On April 19, 1995, a bomb exploded at the Alfred P. Murrah Building in Oklahoma City, Oklahoma, ending the lives of 168 people. It was the worst terrorist attack in America, until, of course, the attacks on September 11, 2001. In an op-ed piece published yesterday in The New York Times, Bill Clinton ruminated on the aftermath, 15 years later. The former president invokes the kindness of those who helped in relief efforts, the strength of the survivors, and the enduring legacy of the innocents who died that day. He cautions, “Criticism is part of the lifeblood of democracy. No one is right all the time. But we should remember that there is a big difference between criticizing a policy or a politician and demonizing the government that guarantees our freedoms and the public servants who enforce our laws.”

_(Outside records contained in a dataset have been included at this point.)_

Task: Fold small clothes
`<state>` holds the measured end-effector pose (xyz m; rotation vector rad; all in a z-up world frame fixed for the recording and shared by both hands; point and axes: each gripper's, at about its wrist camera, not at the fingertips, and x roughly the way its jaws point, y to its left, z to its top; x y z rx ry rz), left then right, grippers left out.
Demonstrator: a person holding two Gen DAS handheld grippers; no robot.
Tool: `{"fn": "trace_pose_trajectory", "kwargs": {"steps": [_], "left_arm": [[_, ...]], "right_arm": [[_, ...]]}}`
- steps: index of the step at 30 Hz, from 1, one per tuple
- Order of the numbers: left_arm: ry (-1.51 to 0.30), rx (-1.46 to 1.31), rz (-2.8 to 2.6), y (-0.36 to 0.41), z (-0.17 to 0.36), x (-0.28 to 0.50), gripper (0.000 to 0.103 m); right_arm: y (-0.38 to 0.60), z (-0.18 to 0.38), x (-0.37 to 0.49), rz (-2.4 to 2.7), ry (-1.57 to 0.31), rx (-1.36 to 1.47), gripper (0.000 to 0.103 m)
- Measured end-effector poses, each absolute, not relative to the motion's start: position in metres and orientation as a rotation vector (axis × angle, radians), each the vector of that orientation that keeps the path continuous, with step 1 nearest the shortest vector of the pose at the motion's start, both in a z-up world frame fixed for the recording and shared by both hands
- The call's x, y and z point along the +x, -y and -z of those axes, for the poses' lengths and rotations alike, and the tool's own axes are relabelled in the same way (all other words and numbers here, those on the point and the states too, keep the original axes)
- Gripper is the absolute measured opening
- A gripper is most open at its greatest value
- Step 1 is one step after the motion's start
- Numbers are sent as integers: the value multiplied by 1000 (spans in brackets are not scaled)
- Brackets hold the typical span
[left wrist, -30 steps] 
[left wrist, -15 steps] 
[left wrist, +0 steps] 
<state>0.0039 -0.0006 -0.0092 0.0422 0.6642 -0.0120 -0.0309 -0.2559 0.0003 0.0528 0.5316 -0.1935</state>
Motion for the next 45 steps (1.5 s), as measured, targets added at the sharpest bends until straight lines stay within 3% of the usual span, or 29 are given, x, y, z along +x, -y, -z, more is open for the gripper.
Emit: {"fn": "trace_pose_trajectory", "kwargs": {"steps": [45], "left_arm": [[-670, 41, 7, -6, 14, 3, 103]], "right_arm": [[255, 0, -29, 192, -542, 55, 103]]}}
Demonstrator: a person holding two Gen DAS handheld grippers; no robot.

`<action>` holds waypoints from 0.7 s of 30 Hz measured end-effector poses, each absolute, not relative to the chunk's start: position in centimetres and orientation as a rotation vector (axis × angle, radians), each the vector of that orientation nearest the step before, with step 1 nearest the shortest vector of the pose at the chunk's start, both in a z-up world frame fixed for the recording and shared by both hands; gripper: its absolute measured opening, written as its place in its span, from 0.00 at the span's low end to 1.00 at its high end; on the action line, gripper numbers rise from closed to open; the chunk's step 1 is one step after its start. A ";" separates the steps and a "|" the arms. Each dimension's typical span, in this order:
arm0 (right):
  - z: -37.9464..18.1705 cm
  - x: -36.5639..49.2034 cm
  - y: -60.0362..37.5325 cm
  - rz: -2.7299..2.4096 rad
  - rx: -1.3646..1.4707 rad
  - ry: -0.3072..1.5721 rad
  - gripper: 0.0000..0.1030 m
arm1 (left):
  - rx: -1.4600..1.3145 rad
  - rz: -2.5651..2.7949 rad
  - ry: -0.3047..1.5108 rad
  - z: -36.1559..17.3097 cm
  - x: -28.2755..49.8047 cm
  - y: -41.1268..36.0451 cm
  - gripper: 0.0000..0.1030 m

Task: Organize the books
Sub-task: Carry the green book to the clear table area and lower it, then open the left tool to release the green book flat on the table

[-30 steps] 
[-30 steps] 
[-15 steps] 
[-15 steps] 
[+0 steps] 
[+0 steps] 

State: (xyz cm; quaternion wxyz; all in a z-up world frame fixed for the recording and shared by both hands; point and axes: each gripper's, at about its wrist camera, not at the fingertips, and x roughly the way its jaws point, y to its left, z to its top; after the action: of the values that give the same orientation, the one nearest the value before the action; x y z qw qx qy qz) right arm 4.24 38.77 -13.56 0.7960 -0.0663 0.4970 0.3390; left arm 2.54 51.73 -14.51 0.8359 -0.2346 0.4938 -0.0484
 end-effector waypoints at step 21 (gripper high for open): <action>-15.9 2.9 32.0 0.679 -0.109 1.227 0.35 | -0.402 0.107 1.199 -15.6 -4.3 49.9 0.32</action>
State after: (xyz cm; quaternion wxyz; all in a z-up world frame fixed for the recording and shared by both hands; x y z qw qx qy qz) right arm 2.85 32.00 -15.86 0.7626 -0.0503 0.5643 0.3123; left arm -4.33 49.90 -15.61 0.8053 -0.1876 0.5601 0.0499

In The Rhetoric of Terror: Reflections on 9/11 and the War on Terror, Marc Redfield examines the cultural impact of terrorism and what it means when such shocking acts of violence saturate our media and society. Redfield astutely blends the philosophy of Jacques Derrida with the modern concepts of “virtual terror” and the “war on terror.”

Forthcoming in August is Wild Materialism: The Ethic of Terror and the Modern Republic. Jacques Lezra examines political philosophy in a contemporary climate, musing on questions such as how can social unity be achieved in a divergent culture? If so, does such unity require certain universal laws? What does democracy mean in a culture of globalization, terrorism, and fundamentalism? In contemplating these questions, Lezra gets to the root of what our politics really mean in our modern world. 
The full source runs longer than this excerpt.